Since I was a kid I’ve loved eating peas ‘out of the pod’. Just seeing them brings up lovely memories. Like the time I bought a bagful from a stall at the market in L’Aquila and took them back to the house in Fossa. Sitting shelling them (and eating most) and watching village life amble by.

Nanna Francesca’s colossal bowls brimming with peas in leftover tomato sauce, passata, ‘the gravy’ as she called it, that she served with her home-made meatballs, polpette, more egg-shaped than round.

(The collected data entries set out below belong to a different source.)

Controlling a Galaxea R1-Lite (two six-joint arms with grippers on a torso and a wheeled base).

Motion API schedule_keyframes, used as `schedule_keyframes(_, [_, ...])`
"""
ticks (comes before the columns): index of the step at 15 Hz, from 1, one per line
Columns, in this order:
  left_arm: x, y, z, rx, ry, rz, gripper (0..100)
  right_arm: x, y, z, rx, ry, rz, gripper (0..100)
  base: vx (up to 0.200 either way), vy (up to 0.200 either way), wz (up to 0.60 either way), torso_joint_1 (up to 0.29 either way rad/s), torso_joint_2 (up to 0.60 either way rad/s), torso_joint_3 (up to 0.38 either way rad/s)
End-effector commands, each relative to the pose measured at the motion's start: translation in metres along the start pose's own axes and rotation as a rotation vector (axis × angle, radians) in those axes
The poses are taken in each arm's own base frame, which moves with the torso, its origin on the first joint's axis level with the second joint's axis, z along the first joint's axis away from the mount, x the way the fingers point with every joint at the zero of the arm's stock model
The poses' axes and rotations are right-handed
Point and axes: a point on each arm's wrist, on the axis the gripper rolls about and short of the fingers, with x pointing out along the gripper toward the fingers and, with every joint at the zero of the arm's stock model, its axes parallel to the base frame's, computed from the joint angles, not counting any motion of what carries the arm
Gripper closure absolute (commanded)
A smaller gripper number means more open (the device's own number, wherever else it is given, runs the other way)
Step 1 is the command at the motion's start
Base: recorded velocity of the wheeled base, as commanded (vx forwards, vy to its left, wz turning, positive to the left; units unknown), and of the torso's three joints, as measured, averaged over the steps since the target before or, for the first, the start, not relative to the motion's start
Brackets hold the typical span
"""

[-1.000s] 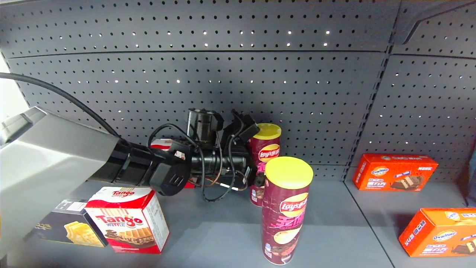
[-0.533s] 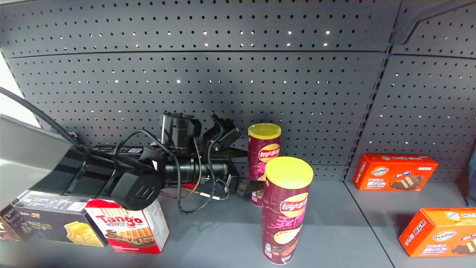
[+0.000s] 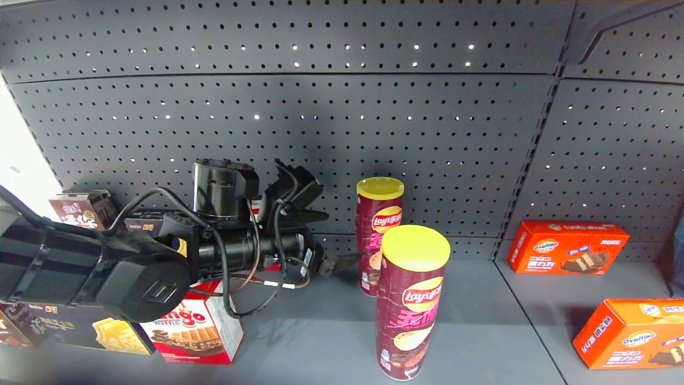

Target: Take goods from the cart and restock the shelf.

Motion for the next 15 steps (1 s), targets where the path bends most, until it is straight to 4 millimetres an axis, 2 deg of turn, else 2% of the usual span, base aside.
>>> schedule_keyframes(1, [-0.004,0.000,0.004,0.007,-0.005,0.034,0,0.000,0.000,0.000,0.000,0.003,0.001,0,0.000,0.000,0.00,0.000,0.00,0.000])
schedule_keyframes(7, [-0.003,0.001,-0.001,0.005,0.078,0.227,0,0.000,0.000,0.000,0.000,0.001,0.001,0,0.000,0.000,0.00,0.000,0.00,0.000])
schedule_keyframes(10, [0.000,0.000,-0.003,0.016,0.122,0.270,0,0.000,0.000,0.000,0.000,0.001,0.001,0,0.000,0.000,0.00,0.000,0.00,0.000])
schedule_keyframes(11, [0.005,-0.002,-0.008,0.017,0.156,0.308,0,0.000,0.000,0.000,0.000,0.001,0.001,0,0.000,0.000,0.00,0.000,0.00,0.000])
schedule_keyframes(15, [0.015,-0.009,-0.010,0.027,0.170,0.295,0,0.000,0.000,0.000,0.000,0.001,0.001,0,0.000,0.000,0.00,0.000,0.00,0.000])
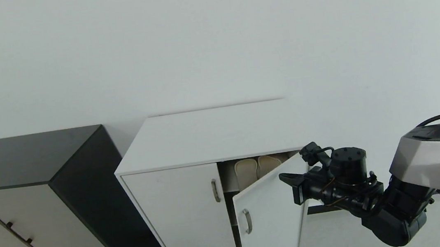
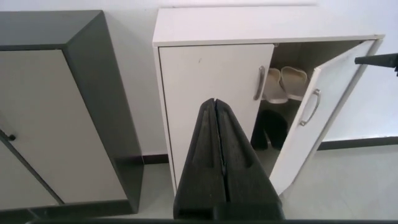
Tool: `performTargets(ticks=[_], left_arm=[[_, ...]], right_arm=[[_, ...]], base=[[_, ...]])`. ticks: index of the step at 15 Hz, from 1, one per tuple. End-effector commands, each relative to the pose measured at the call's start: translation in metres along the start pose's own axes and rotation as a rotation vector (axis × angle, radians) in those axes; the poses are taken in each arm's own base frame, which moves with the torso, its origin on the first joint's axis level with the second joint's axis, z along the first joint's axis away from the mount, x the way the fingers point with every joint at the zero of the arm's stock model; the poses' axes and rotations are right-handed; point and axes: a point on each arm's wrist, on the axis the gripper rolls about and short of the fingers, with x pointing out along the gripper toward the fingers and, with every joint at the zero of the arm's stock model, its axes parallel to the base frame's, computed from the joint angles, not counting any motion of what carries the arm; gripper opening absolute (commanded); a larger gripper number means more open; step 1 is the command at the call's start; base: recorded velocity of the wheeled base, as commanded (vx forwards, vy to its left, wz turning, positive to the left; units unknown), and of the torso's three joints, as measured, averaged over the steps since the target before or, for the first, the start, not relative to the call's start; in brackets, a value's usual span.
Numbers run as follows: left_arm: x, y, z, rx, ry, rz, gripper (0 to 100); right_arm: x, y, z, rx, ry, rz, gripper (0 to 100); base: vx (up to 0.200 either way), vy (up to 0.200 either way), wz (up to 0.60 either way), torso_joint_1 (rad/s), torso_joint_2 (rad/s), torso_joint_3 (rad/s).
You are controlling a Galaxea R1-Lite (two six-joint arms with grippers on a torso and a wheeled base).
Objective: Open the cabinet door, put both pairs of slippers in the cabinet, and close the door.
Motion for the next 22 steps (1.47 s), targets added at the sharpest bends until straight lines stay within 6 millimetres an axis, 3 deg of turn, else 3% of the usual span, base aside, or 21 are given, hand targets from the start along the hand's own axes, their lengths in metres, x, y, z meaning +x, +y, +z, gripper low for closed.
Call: performTargets(ticks=[1,18,20,22], left_arm=[[0.000,0.000,0.000,-0.001,0.001,0.000,0],[0.000,0.000,0.000,-0.003,0.001,-0.001,0],[0.000,0.000,0.000,-0.003,0.001,-0.001,0],[0.000,0.000,0.000,-0.003,0.001,-0.001,0]], right_arm=[[0.006,0.001,-0.005,0.000,0.007,0.003,0],[0.010,-0.001,-0.008,-0.001,0.008,0.000,0],[0.010,-0.001,-0.006,-0.004,0.002,-0.003,0],[-0.010,0.002,0.016,-0.027,-0.044,-0.009,0]], base=[[0.000,0.000,0.00,0.000,0.00,0.000],[0.000,0.000,0.00,0.000,0.00,0.000],[0.000,0.000,0.00,0.000,0.00,0.000],[0.000,0.000,0.00,0.000,0.00,0.000]])
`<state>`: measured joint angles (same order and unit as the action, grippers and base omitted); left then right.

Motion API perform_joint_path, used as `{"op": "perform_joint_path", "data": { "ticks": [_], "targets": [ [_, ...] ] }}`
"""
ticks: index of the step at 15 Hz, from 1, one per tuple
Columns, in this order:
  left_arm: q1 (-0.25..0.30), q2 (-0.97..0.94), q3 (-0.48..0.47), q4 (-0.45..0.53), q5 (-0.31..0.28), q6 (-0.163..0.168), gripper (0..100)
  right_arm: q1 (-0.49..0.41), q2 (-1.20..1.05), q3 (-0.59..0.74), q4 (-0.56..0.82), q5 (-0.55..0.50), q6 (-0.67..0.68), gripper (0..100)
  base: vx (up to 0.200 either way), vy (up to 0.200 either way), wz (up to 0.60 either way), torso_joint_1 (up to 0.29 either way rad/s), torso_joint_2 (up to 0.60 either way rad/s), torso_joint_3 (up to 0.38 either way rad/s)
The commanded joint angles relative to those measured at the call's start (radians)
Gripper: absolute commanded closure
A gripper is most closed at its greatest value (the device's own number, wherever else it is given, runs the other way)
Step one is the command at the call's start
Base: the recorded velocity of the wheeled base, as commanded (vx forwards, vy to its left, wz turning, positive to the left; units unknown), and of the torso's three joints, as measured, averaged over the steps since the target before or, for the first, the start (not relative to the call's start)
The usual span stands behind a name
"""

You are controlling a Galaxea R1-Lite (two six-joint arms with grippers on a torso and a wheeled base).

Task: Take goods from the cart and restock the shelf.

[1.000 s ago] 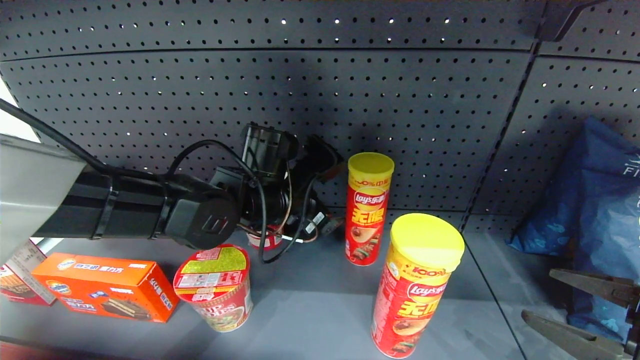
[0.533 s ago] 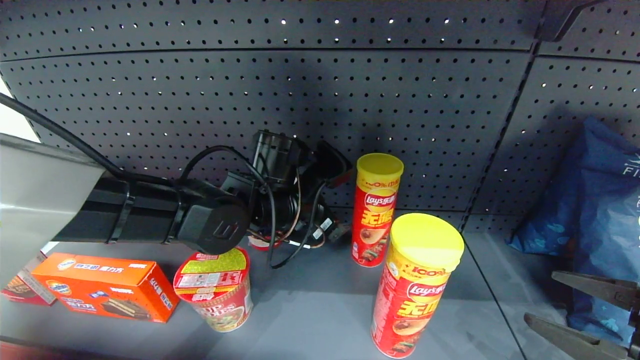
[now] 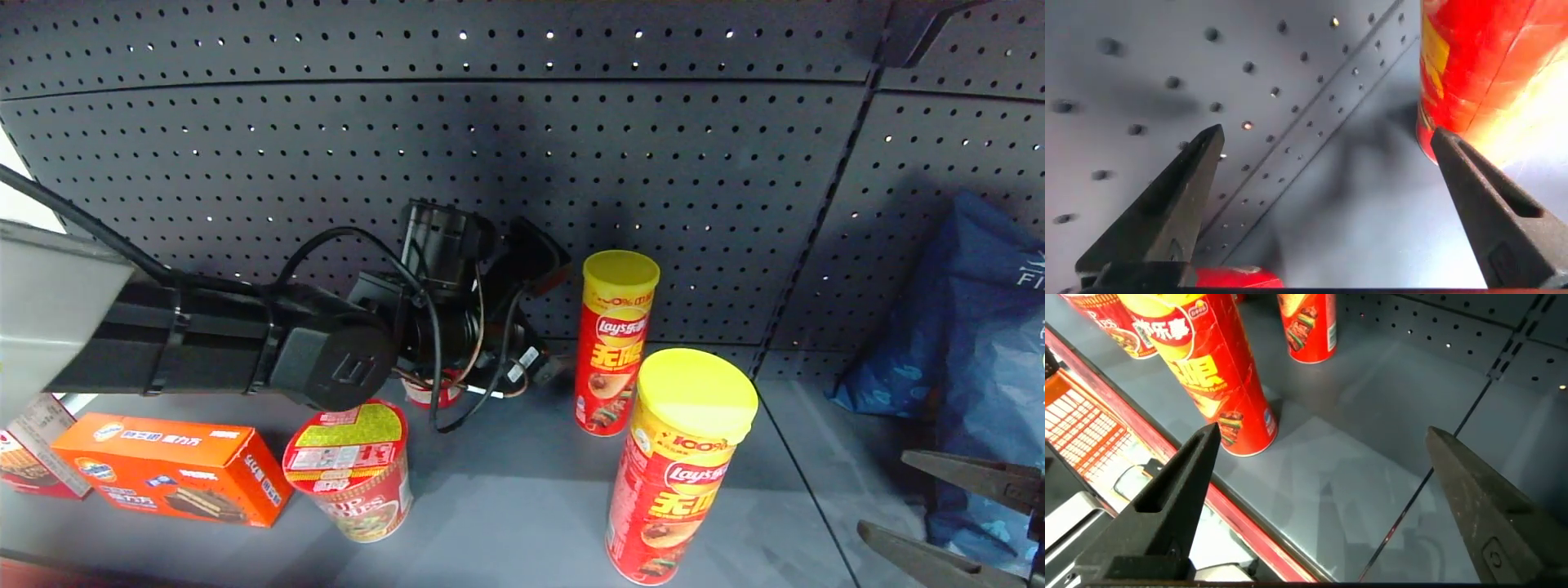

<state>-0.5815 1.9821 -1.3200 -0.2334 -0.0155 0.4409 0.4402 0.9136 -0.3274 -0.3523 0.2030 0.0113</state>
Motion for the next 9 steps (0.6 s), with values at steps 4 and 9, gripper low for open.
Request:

One evening when I was in Calabria, seeing in a Castrovillari lane an elderly couple chatting while sitting on their front step shelling peas together. Sensing the lovely camaraderie between them borne of a long time together.

And, of course, Nonno Anni’s pea patch in his backyard at New Farm in the 1970s. Come winter, it was a forest to me as a child when I’d work my way up and down the rows, swiftly learning to open the pods single-handedly as I crammed peas into my mouth. How kind Nonno Anni and Nanna Francesca were that they didn’t mind a kid decimating their crop at times!

Although over the years, this pea patch was replaced by snake beans, chicory then a stack of bricks, I recall again now how years later, when I was an adult, Nonno Anni planted peas there again. ‘Remember how you were always in the pea patch when you were little?’ he said to me, eyes crinkling in a smile with a bit of a tear. ‘I planted these for you.’ It still makes my heart swell to think of it.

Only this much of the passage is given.